Between 1560 and 1570, Cardinal Georges d'Armagnac, then prior of Camon, strengthened these fortifications, enlarged the battlements and drilled loopholes. The Cardinal also created a small round tower at the west corner of the village wall. All these measures were taken to protect themselves against the hatred and violence during the Religious Wars (1562–98), an epic battle between Roman Catholics and Protestants that raged throughout Europe. Because of this horrible and violent period, many towns and villages in southern France were forced to create extra fortifications to keep its inhabitants safe.
In these 200 years, Camon blossomed economically and its population grew to 860 inhabitants.

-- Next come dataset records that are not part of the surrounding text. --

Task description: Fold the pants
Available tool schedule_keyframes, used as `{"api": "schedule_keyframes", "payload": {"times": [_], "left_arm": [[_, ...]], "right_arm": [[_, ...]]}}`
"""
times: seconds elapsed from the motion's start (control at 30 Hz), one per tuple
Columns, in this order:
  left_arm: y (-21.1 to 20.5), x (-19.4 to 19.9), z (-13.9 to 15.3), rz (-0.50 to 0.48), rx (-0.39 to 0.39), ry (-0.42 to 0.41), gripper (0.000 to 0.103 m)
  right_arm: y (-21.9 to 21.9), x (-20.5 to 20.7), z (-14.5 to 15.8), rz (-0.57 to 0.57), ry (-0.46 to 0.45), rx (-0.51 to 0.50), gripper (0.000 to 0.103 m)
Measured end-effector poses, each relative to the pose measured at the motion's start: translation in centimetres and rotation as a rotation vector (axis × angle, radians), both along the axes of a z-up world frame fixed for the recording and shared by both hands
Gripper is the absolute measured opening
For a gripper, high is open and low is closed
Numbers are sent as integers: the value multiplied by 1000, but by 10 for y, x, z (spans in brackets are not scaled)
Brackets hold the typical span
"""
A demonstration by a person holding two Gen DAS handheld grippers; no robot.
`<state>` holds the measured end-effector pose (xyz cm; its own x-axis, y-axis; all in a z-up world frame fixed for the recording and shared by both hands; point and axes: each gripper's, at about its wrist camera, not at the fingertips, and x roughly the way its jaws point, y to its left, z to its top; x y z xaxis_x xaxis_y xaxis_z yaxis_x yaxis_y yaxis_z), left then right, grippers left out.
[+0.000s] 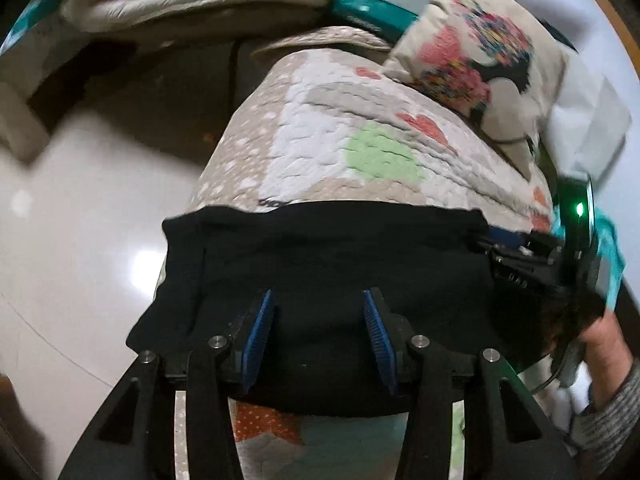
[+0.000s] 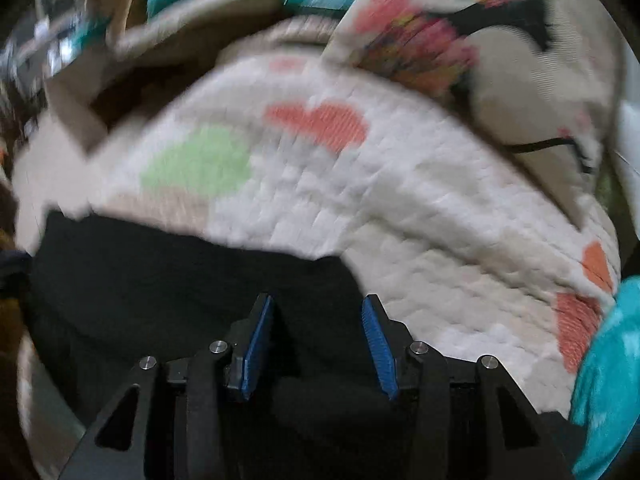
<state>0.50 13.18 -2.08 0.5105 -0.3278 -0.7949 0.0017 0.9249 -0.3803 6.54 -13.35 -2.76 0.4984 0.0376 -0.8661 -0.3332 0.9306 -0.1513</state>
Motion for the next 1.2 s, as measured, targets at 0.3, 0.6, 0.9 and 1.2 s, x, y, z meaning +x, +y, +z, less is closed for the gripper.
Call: {"api": "schedule_keyframes", "payload": {"times": [0.3,0.6,0.9,1.2], "left_arm": [[21,8,-8,78,-91,30,46],[37,13,-12,147,-94,37,46],[58,9,-20,258,-115,65,46],[77,1,-19,340,-104,60,49]], "right_arm": [[-8,40,22,-123,-70,-13,2],[-19,39,43,-243,-116,-26,33],[11,-41,24,-61,50,220,39],[-95,-116,4,-402,74,15,60]]}}
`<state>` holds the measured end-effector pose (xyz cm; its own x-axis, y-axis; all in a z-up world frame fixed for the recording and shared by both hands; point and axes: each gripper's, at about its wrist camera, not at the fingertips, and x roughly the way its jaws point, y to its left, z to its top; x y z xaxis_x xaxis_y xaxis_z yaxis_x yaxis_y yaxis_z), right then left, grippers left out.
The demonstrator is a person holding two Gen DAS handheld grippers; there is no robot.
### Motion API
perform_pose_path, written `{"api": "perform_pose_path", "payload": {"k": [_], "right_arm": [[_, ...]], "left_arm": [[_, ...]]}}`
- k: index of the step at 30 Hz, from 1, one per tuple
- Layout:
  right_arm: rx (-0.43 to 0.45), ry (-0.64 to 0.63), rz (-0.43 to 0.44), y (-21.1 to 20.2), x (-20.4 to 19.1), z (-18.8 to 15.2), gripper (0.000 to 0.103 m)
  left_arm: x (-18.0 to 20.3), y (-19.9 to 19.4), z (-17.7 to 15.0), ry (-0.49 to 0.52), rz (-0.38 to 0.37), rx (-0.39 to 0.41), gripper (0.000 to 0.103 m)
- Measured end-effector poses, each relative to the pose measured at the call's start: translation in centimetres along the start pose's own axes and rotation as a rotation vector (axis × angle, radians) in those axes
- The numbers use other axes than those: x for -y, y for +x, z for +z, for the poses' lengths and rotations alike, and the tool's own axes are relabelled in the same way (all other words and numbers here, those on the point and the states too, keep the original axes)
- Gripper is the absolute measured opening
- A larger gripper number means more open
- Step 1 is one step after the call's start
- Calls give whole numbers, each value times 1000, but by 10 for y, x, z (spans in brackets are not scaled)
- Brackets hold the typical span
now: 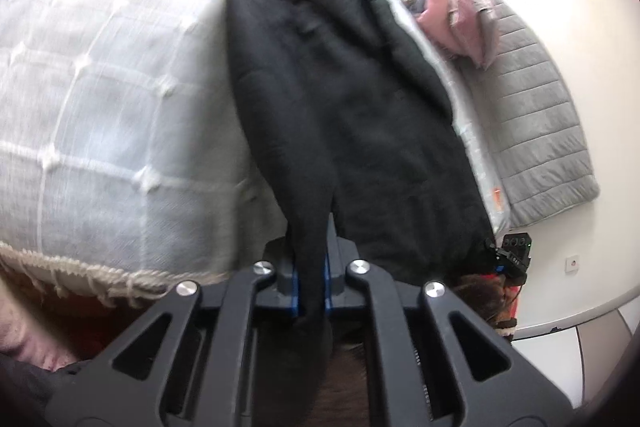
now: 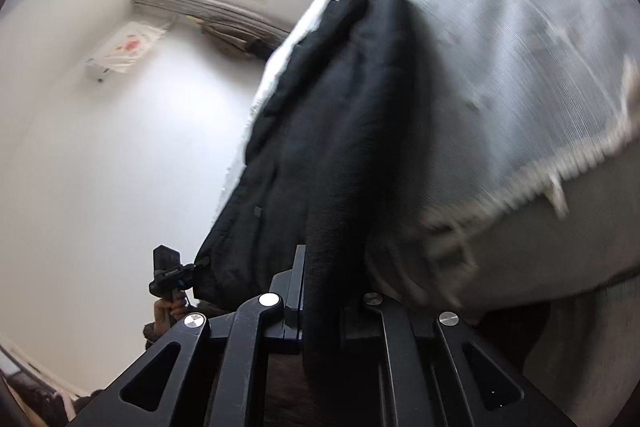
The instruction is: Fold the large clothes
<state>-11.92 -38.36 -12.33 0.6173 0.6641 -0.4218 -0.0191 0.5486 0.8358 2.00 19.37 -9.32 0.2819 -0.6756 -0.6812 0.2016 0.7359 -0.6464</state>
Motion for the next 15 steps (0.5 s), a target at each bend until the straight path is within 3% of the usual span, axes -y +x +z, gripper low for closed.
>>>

However, when the French Revolution happened and Church and State were separated here in France, the monks abandoned the abbey without any resistance.
In 1791, the abbey was sold as a national property, and today it is still privately owned and kept in a wonderful state as a luxury Chambres D'Hôtes, restaurant & wedding venue (www.chateaudecamon.com).
The countryside is so green that it almost hurts your eyes. This is a very wet Spring indeed and you can see that the roses have grown very fast. Long branches, weighed down by heavy, rain-soaked flowers, are bending over deeply, almost breaking. Being a lover of roses all sorts, I have been tying up my own rose bushes at home to save them from the effects of the wind and rain.
Other roses with smaller flowers are courageously reaching for the skies; they can keep themselves upright. It is amazing to witness how even the roses that are drooping and hanging down are magnificent in their presence, colour and grace.
A wise lesson in accepting circumstance, whatever the proverbial weather.